Friday, June 22, 2012

Absence Makes the Heart Grow Fonder

It's been over a year since I posted anything here. So? What?! That's what I thought. Maybe I did it on purpose. Maybe it just made you miss me, and made this post that much more precious to you. SEE? I did it for YOU.

The year between my last real post (Changing Focus) and this last Spring was pretty hard for us. I didn't go into details in that post about what the issues we were having were, as it was really too painful and traumatic to discuss-and still sometimes is-but I think most anyone interested in us enough to read this blog already knows anyway.  We were investigated by CPS for child neglect after refusing a Tetatus shot for Kiera (when she really didn't need one, and we could prove it-but CPS doesn't care about proof, they care about their stats and will always take the word of a doctor over a parent's proof.  I compiled a report and everything, as far as I know no one even looked at it.  Not to mentiont that we have a constitutional right to refuse any medical treatment for our children).  We dropped over a grand on an attorney, spent countless hours compiling information and doing research, gathered dozens of letters from friends and family extolling the many and varied glories of our parenting abilities, and none of it mattered. We were given a "choice"-take her in for the shot (on day 21 of a 21 day window), or be found guilty and, as out attorney phrased it, "be thrown into a level of hell you cannot imagine."  Given how hellish everything already was, we didn't feel we could subject the kids to any more-so in order to protect the family as a whole, we had to throw our poor baby (who had as of then never had a shot) under the bus.  The real kicker is that the shot they required was a TIG (tetanus immunoglobuin), which is supposed to protect an unimmunized person until the Tetanus shot it effective (all vaccines take 3-4 to offer protection, so running in to get a Tetanus shot the day of an injury is not protecting you).  The TIG protects you (supposedly) for about 28 days, so given with a Tetanus shot, you're supposed to be covered.  That's the standard protocol.  I knew this, Troy knew this, our attorney knew this. 

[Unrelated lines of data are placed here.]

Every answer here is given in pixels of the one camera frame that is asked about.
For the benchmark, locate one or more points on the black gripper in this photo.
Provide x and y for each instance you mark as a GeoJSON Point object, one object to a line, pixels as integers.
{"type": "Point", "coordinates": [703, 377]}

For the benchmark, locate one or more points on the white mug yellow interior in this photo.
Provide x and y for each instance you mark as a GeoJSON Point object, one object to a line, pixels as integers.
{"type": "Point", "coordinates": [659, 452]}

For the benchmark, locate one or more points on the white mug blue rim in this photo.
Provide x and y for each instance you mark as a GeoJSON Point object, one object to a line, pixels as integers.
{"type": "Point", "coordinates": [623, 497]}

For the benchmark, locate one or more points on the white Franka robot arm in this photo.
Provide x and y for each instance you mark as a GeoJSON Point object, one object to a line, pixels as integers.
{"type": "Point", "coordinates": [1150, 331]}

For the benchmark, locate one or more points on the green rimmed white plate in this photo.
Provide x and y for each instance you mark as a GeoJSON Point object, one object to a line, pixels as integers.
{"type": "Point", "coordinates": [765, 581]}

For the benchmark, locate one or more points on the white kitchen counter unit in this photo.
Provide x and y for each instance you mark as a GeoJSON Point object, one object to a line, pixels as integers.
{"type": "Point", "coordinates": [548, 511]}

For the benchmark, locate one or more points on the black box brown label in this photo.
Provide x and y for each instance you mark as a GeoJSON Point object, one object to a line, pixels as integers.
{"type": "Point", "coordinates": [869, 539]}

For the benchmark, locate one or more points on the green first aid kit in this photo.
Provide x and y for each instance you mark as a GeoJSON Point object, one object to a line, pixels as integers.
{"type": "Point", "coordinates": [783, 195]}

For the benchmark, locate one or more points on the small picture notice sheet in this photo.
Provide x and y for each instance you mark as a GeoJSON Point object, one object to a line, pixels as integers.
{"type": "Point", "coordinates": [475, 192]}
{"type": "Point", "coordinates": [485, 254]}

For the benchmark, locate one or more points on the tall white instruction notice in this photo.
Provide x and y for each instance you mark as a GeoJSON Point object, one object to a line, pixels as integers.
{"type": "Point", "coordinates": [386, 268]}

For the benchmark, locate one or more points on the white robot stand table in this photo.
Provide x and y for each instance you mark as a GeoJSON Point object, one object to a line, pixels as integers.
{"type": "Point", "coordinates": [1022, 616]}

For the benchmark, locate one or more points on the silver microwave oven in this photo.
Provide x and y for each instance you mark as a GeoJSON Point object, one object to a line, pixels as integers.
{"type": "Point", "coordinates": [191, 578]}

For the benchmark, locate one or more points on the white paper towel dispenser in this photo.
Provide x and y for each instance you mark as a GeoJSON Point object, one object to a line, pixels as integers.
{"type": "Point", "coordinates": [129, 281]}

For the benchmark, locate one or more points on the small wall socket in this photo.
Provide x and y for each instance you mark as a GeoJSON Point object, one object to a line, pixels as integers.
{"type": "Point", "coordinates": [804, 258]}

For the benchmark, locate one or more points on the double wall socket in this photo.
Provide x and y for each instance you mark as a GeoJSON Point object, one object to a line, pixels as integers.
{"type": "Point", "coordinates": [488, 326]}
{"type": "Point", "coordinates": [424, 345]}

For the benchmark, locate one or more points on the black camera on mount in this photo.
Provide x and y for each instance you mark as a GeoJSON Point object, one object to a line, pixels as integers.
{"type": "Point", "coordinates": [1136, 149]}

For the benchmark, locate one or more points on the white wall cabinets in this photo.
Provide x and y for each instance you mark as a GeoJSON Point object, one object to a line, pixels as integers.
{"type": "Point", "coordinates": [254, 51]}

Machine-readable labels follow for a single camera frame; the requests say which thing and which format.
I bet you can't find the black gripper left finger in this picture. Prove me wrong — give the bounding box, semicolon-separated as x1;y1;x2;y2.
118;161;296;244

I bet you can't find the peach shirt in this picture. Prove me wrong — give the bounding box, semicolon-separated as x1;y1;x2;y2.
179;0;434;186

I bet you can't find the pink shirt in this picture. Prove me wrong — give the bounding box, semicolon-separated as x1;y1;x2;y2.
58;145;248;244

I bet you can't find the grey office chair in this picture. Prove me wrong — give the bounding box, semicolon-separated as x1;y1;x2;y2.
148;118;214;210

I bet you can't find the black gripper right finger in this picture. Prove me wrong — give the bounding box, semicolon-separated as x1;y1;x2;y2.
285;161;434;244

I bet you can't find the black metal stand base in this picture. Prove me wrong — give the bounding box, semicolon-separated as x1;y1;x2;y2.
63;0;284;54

They never made us give her a Tetanus shot.

Nothing they did to us had anything to do with her well-being.  Nobody checked the medical protocal.  I think the doctor was so shocked at how crazy it all got, he just told them she had to have that shot so he didn't have to admit he messed up.  If she'd actually been exposed to Tetanus, she'd be dead now (according to the doc-he told us when children get Tetanus, they die.  I later found that it's been over 50 years since a child has died from Tetanus in the US--it's a long recovery, but they recover).  And WE were the ones being charged with neglect. 

I (surprise surprise) am a very sensitive person.  Sensitive to all things, good and bad--so sometimes being sensitive is great. An aunt once told me, "You feel things more deeply than most people." How can that be bad, right?  I still can't talk about this experience calmly.  It is etched in my soul.  Seriously folks, the first three times people knocked on our door after the CPS agent came, I made the kids lay down so no one would see us through the windows and prayed they'd just go away.  I now have a deep anxiety of medical caregivers--even taking the kids to a naturapathic clinic for well-child checks gave me the shakes and heart palpitations.  The first time I talked to our midwife about it in person (two months after), I sobbed the whole time, and told her I was just so tired and devoid of a want to DO anything, and she said, "well of course, you're depressed.  It's the worst thing any of our clients has ever been put through" It was the first anyone outside the experience had acknowledged how very very very bad it was (everyone knew it was bad, but it's hard to really understand HOW bad), and the first time I allowed myself to see how deep it had gotten into me. 

Add all of that to the tremendous pile of s@#* Troy was being pushed through at work, and it really took us about a year to get back to feeling any kind of normal. I can't tell you how many times I opened Blogger, stared at it pondering all the things I could write, and then just closed it because I couldn't find it in me to care.  But now his six-day work weeks and 12 hour days are behind him, his uber-evil boss had to leave the company, he's working less than five minutes from home, and he comes home for lunch almost every day.  The kids are thriving, our pet population gives us all someone to pet and cuddle, and summer is taunting us from behind the rain clouds.  (Seriously summer, you're very funny, but it's time to come out now.  Now.)  I feel like last year's experiences were like a wall between me and my creativity, and now that I've gotten this off my chest I can return to a blog filled with humorous antics and adorable pictures-because really, if all my posts were like this, none of ya's would want to keep reading it.

Stay tuned for next time, when I tell the Tale of Fourty-Four Rats.  Though I should probably post some pictures of Kiera's birthday first. Somehow I don't think I can wind the two into one post....but it might be fun to try.....

1 comment:

Raina said...

I was appalled when I heard about this last year and I am filled with rage hearing about it again now. i admire you for doing what you can to move forward, hopefully nothing can get much worse than that!